— EXERCISE DETAILS —
Write out exactly the first lines of the listing, ending on the line that contains "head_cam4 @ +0".

— DATA BELOW —
....

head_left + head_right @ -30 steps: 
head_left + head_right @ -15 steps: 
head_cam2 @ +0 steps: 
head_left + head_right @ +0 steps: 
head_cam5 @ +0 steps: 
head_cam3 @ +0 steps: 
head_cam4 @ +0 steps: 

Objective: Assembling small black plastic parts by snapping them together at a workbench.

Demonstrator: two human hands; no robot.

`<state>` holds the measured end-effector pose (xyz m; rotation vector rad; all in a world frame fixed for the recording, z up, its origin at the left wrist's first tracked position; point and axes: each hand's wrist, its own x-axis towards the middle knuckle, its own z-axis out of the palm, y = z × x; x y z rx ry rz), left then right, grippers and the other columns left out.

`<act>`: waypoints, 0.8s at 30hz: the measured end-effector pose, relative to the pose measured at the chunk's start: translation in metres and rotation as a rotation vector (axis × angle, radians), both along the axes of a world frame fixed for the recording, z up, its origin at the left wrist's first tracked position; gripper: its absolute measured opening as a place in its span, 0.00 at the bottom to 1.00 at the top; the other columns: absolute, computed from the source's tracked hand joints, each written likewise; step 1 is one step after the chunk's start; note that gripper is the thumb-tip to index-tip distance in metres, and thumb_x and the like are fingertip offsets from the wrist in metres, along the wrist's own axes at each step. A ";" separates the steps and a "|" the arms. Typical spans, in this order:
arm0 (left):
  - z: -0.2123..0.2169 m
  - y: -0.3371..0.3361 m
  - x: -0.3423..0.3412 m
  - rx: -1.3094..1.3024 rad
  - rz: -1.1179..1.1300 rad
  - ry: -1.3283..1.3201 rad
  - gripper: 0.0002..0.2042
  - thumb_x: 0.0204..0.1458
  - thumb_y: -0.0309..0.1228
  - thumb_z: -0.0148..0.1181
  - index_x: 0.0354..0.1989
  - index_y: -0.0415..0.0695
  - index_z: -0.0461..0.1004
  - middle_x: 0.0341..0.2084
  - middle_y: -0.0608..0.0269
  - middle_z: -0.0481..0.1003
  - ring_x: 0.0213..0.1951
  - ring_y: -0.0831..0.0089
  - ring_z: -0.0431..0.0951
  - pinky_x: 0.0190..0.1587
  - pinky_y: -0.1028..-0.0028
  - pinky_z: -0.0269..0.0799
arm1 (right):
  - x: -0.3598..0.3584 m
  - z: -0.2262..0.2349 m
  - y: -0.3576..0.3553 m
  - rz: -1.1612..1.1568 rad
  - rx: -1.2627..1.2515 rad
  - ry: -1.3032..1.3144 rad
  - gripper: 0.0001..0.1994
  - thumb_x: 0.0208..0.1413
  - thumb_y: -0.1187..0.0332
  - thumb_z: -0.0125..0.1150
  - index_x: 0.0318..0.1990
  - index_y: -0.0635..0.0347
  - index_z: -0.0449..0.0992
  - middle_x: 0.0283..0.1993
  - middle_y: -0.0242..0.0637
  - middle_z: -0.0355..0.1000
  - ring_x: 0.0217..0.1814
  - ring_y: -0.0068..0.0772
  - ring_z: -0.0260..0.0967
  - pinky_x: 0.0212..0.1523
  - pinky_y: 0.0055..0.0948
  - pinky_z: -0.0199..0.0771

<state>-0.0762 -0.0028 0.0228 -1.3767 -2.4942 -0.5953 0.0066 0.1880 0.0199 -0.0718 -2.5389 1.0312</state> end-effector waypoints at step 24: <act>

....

— EXERCISE RESULT —
head_left + head_right @ -30 steps: 
head_left + head_right @ -15 steps: 
head_cam2 @ +0 steps: 
head_left + head_right @ +0 steps: 
head_cam5 @ +0 steps: 
head_cam3 @ +0 steps: 
head_cam4 @ +0 steps: 

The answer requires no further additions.